Gernot Blümel, ÖVP-Kanzleramtsminister von Türkis-Blau

  • Casinos: Blümel war im Kontakt mit Novomatic-Neumann, Lögers Kabinettchef Thomas Schmid schrieb 2018 an Neumann: „Bitte auch Gernot Blümel sagen! Hast du das gestern nicht angesprochen?“
  • Privatkrankenanstalten-Finanzierungsfonds (Prikraf): Beitragszahler-Geld für FPÖ-Parteispender Grubmüller (Privatklinik Währing). Strache-SMS 2018: Die Lösung sei „so wie zwischen uns vereinbart, mit Herrn Kanzleramtsminister Gernot Blümel und Herrn Finanzminister Hartwig Löger abgestimmt“
  • Der Auftrag zum Schreddern von Festplatten aus dem Bundeskanzleramt kam 2019 aus dem Kabinett des damaligen Kanzleramtsministers Blümel

Hartwig Löger, ÖVP-Finanzminister von Türkis-Blau

  • Die WKStA führt Löger, Pröll, Schmid und Rothensteiner als Beschuldigte in Sachen Umsetzung des FPÖ/Novomatic-Postenschachers zulasten des Unternehmens
  • Löger hat laut Medienberichten Casinos-Aufsichtsratspräsident Rothensteiner mitgeteilt, dass aufgrund eines „Deals“ zwischen Novomatic und der FPÖ der FPÖ-Kandidat Sidlo zum Casinos-Vorstand ernannt werden solle. Auf beschlagnahmten Handys von Strache, Gudenus und Fuchs fand die WKStA WhatsApp-Daten, die das Zustandekommen des besagten „Deals“ nahelegen sollen

Thomas Schmid, Kurz-Vertrauter; BMF-Generalsekretär und Kabinettchef, seit 2019 ÖBIB-Vorstand

  • 2017 spendet ÖVP-Großspender Pierer 436.563 Euro für den Kurz-Wahlkampf, nach Enthüllungen über Pierer-Steuervermeidung leiert Kurz-Freund Stefan Steiner als ÖVP-Generalsekretär Schützenhilfe des BMF an –  Minister Schelling und Kabinettchef Thomas Schmid schlagen vor, Krainer als „Silberstein“ zu brandmarken (geschieht dann per ÖVP-Presseaussendung), BMF startet interne Ermittlungen mit hohem Aufwand
  • Chatnachrichten zeigen, dass die Bestellung des FPÖ-Manns Sidlo mit ÖVP-Verantwortlichen besprochen und mit ihnen abgesprochen wurde.

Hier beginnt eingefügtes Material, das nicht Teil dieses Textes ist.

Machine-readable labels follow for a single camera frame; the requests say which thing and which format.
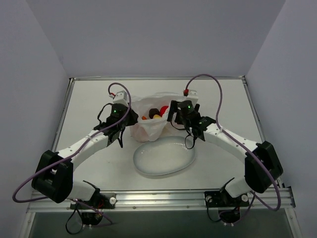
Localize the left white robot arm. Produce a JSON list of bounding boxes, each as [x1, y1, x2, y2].
[[31, 103, 138, 208]]

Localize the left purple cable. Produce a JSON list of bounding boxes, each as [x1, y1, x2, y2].
[[12, 83, 132, 226]]

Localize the red fake apple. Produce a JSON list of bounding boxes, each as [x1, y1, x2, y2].
[[159, 105, 169, 117]]

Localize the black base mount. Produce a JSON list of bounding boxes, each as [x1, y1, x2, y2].
[[204, 189, 250, 226], [71, 192, 117, 227]]

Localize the white oval plate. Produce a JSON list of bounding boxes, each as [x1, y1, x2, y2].
[[133, 136, 196, 177]]

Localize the aluminium front rail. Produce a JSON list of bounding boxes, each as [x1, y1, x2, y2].
[[27, 188, 295, 213]]

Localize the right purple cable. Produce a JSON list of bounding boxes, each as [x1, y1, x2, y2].
[[184, 73, 283, 211]]

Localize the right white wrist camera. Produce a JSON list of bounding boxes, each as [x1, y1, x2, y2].
[[183, 89, 199, 106]]

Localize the purple cable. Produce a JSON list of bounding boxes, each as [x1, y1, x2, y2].
[[184, 73, 283, 211], [12, 83, 132, 226]]

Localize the dark fake fruit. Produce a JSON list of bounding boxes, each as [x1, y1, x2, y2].
[[149, 108, 160, 119]]

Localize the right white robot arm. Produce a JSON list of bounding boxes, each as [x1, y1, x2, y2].
[[167, 100, 283, 205]]

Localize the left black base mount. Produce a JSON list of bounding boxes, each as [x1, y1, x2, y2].
[[71, 192, 117, 227]]

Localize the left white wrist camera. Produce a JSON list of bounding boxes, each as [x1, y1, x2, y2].
[[109, 91, 129, 105]]

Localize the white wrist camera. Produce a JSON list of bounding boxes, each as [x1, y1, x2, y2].
[[109, 91, 129, 105], [183, 89, 199, 106]]

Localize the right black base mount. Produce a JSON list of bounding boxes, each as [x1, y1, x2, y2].
[[204, 189, 250, 226]]

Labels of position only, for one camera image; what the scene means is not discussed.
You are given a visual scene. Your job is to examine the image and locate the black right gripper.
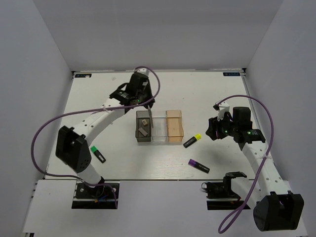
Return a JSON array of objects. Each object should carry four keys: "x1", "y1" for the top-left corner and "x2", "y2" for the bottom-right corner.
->
[{"x1": 205, "y1": 111, "x2": 238, "y2": 140}]

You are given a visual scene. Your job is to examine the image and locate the black handled scissors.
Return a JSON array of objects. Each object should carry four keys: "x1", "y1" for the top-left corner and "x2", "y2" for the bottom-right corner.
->
[{"x1": 148, "y1": 105, "x2": 154, "y2": 128}]

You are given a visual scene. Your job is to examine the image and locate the yellow cap black highlighter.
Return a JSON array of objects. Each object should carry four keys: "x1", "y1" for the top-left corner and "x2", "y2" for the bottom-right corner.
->
[{"x1": 183, "y1": 133, "x2": 201, "y2": 148}]

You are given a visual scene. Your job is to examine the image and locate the grey white long eraser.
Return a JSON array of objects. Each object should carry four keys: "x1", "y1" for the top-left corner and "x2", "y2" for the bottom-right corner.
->
[{"x1": 138, "y1": 128, "x2": 148, "y2": 137}]

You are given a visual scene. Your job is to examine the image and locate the purple cap black highlighter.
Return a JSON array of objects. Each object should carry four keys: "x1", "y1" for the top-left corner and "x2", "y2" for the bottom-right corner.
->
[{"x1": 188, "y1": 159, "x2": 210, "y2": 173}]

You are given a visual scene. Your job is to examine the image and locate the green cap black highlighter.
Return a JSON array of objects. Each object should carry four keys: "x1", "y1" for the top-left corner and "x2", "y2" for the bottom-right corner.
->
[{"x1": 90, "y1": 146, "x2": 106, "y2": 163}]

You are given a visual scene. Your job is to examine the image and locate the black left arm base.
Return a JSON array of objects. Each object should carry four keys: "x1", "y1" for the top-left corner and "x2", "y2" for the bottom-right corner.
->
[{"x1": 72, "y1": 183, "x2": 116, "y2": 209}]

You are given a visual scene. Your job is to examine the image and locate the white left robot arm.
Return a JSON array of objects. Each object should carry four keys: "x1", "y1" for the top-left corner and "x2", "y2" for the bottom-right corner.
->
[{"x1": 55, "y1": 68, "x2": 155, "y2": 197}]

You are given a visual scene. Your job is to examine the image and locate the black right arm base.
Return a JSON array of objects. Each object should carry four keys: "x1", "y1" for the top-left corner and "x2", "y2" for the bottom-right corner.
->
[{"x1": 201, "y1": 171, "x2": 247, "y2": 210}]

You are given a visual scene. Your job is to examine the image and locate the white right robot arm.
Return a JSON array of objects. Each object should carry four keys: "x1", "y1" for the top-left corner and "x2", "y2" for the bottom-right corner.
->
[{"x1": 206, "y1": 103, "x2": 304, "y2": 232}]

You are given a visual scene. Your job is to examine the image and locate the smoky grey plastic container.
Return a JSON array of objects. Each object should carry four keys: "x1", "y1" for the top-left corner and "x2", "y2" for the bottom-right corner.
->
[{"x1": 135, "y1": 111, "x2": 152, "y2": 143}]

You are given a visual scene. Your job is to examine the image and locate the clear plastic container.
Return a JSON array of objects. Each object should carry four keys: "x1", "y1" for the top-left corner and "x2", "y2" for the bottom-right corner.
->
[{"x1": 151, "y1": 111, "x2": 167, "y2": 143}]

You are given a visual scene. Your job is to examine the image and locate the orange transparent plastic container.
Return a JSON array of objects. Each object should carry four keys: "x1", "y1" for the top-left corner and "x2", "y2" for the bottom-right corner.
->
[{"x1": 166, "y1": 110, "x2": 184, "y2": 143}]

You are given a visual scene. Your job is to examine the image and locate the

Involviert waren: Aufsichtsrat Rothensteiner und Ex-ÖVP-Obmann Josef Pröll von Raiffeisen, Kurz-Vertrauensmann Thomas Schmid für die ÖBAG sowie Kurz-Finanzminister Hartwig Löger

Wolfgang Sobotka

  • erledigte für Kurz 2017 das Kaputtschießen der Großen Koalition und des damaligen ÖVP-Chefs Mitterlehner und wurde zum Dank Nationalratspräsident
  • Ehemaliger Innenminister
  • Ibiza-Untersuchungsausschussvorsitzender: Zweifel an überparteilicher Vorsitzführung
  • Sobotka traf in der Zeit der türkis-blauen Regierung mehrfach Novomatic-nahe Personen wie seinen ehemaligen Pressesprecher Bernhard Krumpel und Novomatic-Aufsichtsratsvorsitzendem Bernd Oswald, dessen Ehefrau in Sobotkas Büro gearbeitet hatte

Bernhard Krumpel

  • Novomatic-Chef Neumann beauftragte 2017 Novomatic-Pressesprecher Krumpel einen FPÖ-Termin zu organisieren, um Thema Casino-Lizenz in ÖVP-FPÖ-Regierungsverhandlungen einzubringen
  • Führte mit FPÖ-Tschank und FPÖ-Sidlo die Beratungsfirma Polimedia, die für die FPÖ Wien arbeitete
  • ÖVP Niederösterreich: ehemaliger Pressesprecher von Wolfgang Sobotka in Niederösterreich, ehemaliger stv. Kabinettchef von Ernst Strasser im BMI, ehemaliger Konzernsprecher der Hypo-Bank NÖ

ÖVP-Netzwerk Innenministerium

  • Kurz verfolgte 2019 ein politisches Ziel: das Innenministerium wieder in ÖVP-Hand zu bekommen
  • die Soko des BMI übermittelt der WKStA einen Aktenscan, bei dem ausgerechnet ein Kalendereintrag über ein Treffen der Casinos-Beschuldigten Rothensteiner (Raiffeisen) und Josef Pröll (ehem. ÖVP-Obmann) mit Sebastian Kurz unlesbar war
  • In der Soko ermittelt ein ÖVP-Mitglied mit Freundschaft zu Strache lasch in der „Schredder-Affäre“ und sichert Beweismittel nicht

Stefan Steiner, Kurz-Chefberater

  • als ÖVP-Generalsekretär veranlasst er 2017 bei Thomas Schmid Aktivitäten gegen Jan Krainer
  • Teil der „Sechserrunde“ von Türkis-Blau, in der am 28.9.2018 bei Kurz zu Hause das Thema Casinos zwischen ÖVP und FPÖ besprochen wird. Mit dabei: Kurz, Blümel, Steiner, Strache, Hofer, Kickl

Bettina Glatz-Kremsner, Generaldirektorin der Casinos Austria (bis April 2019 Finanzvorständin)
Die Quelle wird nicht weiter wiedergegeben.